Utiliser de manière one-shot les stocks hydrauliques durant l’hiver priverait ainsi d’une partie significative de cette réserve d’eau durant l’été alors que le besoin ira croissant. Le corollaire de cet effet conduit également à fortement augmenter le débit des cours d’eau lors des périodes de turbinage. Dans la mesure où de nombreux ouvrages ont déjà des limitations fortes sur les volumes d’eau quotidiens qu’ils ont l’autorisation de relâcher (pour assurer la protection des biens et des personnes en aval), cette solution se voit encore davantage contrainte dans ses possibilités de mise en œuvre.
La nécessité de la communication
In fine, tout dépendra de l’appropriation de la problématique électrique par le grand public et les instances politiques. Les deux solutions proposées précédemment ne sont pas mutuellement exclusives et peuvent être combinées. La première offre les meilleures performances sur le plan technique et environnemental, mais son caractère de rupture par rapport à l’utilisation historique du pompage-turbinage en fait un choix socialement plus difficile.

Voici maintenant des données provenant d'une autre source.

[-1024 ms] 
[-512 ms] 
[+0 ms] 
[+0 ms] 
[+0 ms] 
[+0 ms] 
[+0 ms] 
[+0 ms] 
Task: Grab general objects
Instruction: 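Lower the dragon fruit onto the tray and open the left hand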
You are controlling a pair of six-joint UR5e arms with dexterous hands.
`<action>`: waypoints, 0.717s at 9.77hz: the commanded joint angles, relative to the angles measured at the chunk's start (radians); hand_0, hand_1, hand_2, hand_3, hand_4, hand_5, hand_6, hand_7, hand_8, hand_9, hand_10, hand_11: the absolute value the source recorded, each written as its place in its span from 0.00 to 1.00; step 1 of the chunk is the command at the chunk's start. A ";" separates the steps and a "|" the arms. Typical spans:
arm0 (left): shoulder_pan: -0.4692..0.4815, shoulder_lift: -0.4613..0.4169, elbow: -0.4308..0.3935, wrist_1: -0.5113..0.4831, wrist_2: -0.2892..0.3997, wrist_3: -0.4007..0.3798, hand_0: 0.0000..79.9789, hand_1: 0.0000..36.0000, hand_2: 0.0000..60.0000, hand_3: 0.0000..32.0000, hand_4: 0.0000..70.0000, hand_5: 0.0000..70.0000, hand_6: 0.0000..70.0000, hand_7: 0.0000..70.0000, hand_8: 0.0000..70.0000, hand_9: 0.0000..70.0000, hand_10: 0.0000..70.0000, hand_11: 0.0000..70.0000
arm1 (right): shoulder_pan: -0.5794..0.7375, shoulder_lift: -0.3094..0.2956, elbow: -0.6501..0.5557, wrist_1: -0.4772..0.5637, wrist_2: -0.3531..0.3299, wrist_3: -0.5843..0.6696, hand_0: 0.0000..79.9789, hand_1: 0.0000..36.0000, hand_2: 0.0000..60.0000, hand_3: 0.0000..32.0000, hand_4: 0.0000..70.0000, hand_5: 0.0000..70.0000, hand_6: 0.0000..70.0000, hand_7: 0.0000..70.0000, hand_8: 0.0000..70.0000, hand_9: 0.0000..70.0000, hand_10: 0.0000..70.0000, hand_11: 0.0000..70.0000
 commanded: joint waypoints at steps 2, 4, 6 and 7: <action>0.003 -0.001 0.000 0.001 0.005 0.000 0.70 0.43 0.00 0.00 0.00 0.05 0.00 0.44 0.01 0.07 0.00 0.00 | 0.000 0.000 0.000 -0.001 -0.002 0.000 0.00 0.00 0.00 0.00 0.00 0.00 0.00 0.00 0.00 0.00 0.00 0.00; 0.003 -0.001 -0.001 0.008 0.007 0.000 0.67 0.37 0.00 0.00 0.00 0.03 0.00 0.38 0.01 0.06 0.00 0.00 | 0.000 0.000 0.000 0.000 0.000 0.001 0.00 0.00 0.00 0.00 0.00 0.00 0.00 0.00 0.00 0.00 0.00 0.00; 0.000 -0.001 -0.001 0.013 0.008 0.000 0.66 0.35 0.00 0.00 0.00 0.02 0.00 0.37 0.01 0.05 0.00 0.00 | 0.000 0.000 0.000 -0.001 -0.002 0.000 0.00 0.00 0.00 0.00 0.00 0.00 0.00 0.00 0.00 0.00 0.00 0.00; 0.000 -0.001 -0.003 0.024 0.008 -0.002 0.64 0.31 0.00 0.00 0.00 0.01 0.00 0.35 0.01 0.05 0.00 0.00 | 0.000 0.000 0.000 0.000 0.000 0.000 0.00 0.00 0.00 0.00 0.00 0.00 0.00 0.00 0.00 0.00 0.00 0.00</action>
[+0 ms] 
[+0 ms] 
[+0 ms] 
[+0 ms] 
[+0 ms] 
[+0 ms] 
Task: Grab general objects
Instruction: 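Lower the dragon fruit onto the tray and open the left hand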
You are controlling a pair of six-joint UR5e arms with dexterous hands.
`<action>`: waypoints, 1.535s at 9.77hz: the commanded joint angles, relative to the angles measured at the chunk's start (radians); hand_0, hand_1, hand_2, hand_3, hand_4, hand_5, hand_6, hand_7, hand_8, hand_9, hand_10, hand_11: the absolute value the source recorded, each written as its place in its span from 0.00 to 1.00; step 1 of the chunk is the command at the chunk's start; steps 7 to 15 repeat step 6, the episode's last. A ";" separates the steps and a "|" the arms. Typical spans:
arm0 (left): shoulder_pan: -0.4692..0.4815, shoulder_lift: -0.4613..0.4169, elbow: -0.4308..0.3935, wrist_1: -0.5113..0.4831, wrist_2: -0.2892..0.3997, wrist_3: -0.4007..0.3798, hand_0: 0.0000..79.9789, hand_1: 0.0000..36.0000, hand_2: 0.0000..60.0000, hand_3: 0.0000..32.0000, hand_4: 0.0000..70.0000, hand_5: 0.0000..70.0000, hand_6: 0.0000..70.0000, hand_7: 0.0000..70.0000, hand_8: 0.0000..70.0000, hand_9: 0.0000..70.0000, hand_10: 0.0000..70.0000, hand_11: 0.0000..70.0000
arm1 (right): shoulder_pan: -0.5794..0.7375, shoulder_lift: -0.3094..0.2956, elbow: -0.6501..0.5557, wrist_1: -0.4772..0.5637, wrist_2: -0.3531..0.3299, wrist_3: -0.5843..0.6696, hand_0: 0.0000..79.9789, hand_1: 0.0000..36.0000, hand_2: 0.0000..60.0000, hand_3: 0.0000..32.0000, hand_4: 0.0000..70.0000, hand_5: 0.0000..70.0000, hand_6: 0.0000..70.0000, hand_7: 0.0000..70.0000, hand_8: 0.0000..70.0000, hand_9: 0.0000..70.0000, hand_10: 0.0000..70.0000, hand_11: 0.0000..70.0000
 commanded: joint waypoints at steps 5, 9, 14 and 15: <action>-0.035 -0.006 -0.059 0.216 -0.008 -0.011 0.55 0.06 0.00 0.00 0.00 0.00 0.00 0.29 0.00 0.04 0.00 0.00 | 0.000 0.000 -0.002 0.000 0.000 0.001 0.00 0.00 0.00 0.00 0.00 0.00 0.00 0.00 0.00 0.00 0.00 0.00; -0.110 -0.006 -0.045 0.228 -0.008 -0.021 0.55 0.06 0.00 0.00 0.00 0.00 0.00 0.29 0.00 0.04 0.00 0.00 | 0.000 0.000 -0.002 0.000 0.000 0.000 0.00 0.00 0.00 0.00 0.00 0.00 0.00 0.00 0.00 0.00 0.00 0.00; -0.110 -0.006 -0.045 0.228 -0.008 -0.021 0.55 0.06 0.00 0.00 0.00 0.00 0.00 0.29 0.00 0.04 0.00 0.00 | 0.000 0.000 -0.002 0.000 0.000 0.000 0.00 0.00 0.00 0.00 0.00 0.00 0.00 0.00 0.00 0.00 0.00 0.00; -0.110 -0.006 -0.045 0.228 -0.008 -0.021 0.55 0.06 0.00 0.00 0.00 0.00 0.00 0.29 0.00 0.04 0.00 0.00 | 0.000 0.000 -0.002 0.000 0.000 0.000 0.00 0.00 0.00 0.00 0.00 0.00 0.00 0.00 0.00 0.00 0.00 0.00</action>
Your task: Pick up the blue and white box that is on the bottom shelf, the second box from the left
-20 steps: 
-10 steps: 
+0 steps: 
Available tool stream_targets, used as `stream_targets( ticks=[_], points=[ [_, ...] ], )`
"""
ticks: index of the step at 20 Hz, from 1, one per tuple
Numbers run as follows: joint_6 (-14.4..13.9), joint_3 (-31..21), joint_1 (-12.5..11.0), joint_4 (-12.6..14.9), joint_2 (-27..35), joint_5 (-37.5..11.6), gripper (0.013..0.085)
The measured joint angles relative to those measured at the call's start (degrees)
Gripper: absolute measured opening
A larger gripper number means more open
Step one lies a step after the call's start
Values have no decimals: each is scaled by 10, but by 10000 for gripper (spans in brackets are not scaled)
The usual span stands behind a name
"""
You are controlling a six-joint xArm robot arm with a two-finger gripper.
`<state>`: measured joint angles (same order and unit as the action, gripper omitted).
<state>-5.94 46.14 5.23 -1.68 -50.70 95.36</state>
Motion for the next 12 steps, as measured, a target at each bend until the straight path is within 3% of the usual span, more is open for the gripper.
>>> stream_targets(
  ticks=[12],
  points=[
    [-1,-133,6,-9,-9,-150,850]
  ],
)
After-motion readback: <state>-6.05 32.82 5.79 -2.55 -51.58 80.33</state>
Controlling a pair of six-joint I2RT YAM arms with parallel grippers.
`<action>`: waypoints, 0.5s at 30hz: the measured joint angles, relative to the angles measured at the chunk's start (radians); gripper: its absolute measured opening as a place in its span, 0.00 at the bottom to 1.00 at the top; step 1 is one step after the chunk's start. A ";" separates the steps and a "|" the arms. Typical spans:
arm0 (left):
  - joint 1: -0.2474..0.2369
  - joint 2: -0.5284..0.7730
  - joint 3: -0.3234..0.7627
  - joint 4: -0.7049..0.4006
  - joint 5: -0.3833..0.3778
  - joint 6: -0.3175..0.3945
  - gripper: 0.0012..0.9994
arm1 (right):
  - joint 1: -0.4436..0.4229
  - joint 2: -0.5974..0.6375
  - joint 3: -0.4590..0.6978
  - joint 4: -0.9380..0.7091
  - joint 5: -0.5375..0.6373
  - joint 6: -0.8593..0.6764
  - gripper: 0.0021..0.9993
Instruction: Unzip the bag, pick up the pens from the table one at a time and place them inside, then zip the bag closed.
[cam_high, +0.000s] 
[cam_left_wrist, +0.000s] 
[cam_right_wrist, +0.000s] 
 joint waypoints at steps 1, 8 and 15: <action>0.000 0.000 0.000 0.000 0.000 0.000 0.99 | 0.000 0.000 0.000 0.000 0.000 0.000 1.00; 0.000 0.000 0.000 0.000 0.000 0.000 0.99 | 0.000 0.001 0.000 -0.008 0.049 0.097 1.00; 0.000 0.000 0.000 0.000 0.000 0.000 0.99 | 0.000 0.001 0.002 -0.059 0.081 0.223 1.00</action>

Néanmoins, plus le grand public sera sensibilisé aux problématiques de gestion d’un système électrique décarboné et à l’importance vitale de la robustesse de celui-ci, plus il sera enclin à en accepter les inconvénients locaux. Pour l’heure, il faut continuer à communiquer sans tabou sur les rôles, les avantages, les possibilités de développement, ainsi que les inconvénients des technologies hydroélectriques, rôle dont l’ONG Les voix du nucléaire – maintenant repris par l’Institut TerraWater – s’est faite figure de proue, afin de mettre toutes les chances du côté d’une transition électrique bas carbone réussie.